Но я не об этом. Сам философ был забавен. Что бы я не утверждал, он тут же занимал противоположную сторону и спорил со мной часами, спокойно и аргументированно.
Тема спора не имела значения. Его занимала сама дискуссия. Игра ума. Эквилибристика мысли.
Я мог сказать простую ничего не значащую фразу, к примеру:
— Ну и погодка, аж жить не хочется.
И он принимается уверять меня в том, что именно мое настроение окрашивает погоду в мрачные тона, а не наоборот.
Доходило до смешного. Однажды я заметил, между прочим, что не люблю костлявых женщин. Он стал доказывать, что на самом деле — люблю. Закончилось все тем, что он меня убедил. Плавно подвел к тому, что ненависть — есть последняя степень любви, как грязное есть последняя степень чистого.
Мне очень нравилось бывать в его обществе. Обожал я с ним вот так посидеть и поспорить на отвлеченные темы.
Мягкий голос Сони выводит меня из области преданий:
— Насколько я понимаю, то кресло раскладывается?
— Да, это кресло-диван.
— Так, может, я у тебя переночую. Месяц-другой. Я говорю:
— Ночуй. Она говорит:
— Могу готовить, стирать, убирать и поддерживать видимость беседы.
— То, что надо.
— Могу с тобой переспать.
Я делаю вид, что всерьез обдумываю ее предложение, потом отвечаю:
— Это не обязательно.
— Жаль, ты как раз в моем вкусе.
— Спасибо.
— Тебе спасибо.
Соня смахивает со стола на ладонь крошки и отправляет их в рот.
— Тогда делаем так, — говорит она, — я звоню Чичикову: он поможет мне с переездом. Вещей у меня немного, но помощь не помешает. Кстати, сразу предупреждаю, я во сне пою. У тебя есть слух?
— Ну так… комси-комса…
— Тогда все в порядке. У моей соседки абсолютный слух. Так ее раздражает не то, что я пою, а то, что фальшивлю. Ох, она намучилась, она похудела на нервной почве, за что, кстати, даже не поблагодарила. Но теперь я хоть буду за нее спокойна. Дело в том, что она склонна к суициду. А таким людям только повод дай… По себе знаю.
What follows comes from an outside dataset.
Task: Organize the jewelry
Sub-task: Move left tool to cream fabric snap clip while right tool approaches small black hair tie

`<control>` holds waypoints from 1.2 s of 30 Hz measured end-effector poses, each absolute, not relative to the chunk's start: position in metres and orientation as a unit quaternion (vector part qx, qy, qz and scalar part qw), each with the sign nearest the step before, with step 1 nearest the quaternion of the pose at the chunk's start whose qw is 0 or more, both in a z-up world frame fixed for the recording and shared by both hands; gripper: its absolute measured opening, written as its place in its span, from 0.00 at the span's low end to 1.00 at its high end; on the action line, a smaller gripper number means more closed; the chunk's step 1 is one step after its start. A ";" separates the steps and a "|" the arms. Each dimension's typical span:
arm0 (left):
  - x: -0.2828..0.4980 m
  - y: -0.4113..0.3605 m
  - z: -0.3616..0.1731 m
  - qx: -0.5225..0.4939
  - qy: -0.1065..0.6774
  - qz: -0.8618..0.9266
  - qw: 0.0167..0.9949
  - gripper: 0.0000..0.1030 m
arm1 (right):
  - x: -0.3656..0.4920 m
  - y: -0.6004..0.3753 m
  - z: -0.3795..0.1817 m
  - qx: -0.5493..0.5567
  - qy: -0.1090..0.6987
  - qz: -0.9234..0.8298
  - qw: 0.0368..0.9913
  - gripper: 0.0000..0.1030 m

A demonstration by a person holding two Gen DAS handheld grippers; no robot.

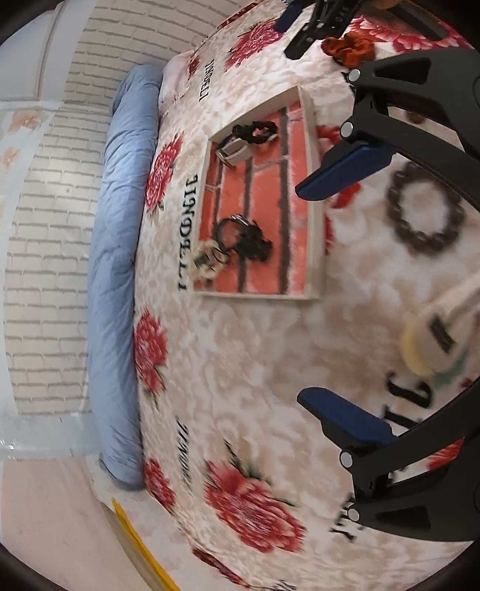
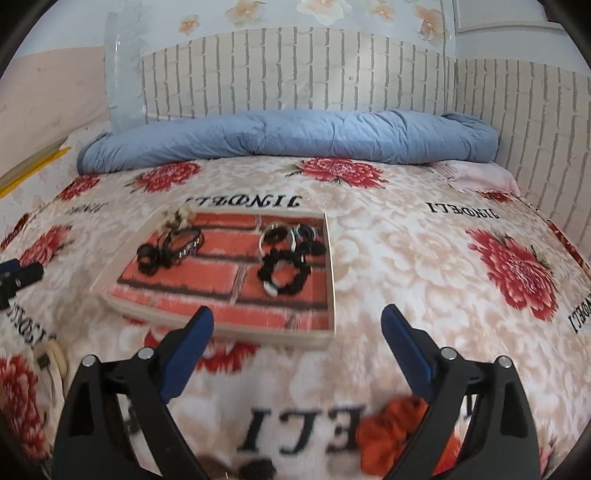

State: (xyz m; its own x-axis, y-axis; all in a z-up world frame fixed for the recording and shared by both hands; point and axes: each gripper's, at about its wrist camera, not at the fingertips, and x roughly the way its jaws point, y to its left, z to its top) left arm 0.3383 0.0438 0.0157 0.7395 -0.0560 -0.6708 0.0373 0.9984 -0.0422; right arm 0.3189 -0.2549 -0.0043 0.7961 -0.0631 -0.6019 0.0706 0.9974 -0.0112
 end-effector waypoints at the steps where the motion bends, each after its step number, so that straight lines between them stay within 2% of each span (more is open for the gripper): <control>1: 0.332 0.048 0.014 -0.016 0.364 -0.023 0.931 0.95 | 0.313 -0.255 -0.007 0.004 0.319 -0.036 0.947 0.87; 9: 0.291 0.065 -0.012 -0.010 0.380 -0.009 0.925 0.95 | 0.269 -0.256 -0.042 -0.002 0.347 -0.039 0.937 0.87; 18: 0.275 0.079 -0.043 -0.003 0.401 0.009 0.916 0.95 | 0.239 -0.260 -0.059 0.005 0.348 -0.046 0.936 0.87; 36: 0.281 0.070 -0.069 0.006 0.420 0.010 0.907 0.95 | 0.245 -0.249 -0.078 -0.022 0.369 -0.047 0.928 0.87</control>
В пятнадцать лет я чуть вены не вскрыла, узнав о том, как погибла Мата Хари…
Я на нее смотрю и улыбаюсь.
— Ты чего? — спрашивает.
— Да вот думаю: кого ж держат в сумасшедшем доме, если ты здесь.
— Мама тоже уверена в том, что я сумасшедшая. А я — наоборот — слишком нормальная. Просто делаю, что хочу, говорю, что думаю.
— Ты думаешь?
Соня смеется, то ли оценив изящный выпад, то ли без всякой причины.
Я люблю, когда люди смеются. Они выглядят красивее, здоровее. Широкая улыбка — это облагороженный и цивилизованный оскал, демонстрация силы и здоровья.
Прошло две недели. За это время много чего случилось. Нет, никаких особых событий или глобальных перемен. Так, по мелочам. Но все же могу смело заявить: жизнь, что называется, била ключом.
По понедельникам, средам и пятницам я выходил в эфир в разных образах. Выдавал себя то за экстрасенса, активно общающегося с потусторонним миром, то за «черного археолога», нашедшего в Донецкой степи артефакт тамплиеров. Танилюк работал по вторникам, четвергам и субботам. Был наркобароном, сутенером… Особенно мне понравилось, когда он представился неким полковником в отставке, утверждавшим, что одиннадцать лет провел в плену у инопланетян. Он рассказывал такие красочные подробности, что если бы я его не знал, то подумал: он либо действительно был похищен инопланетянами, либо полный псих.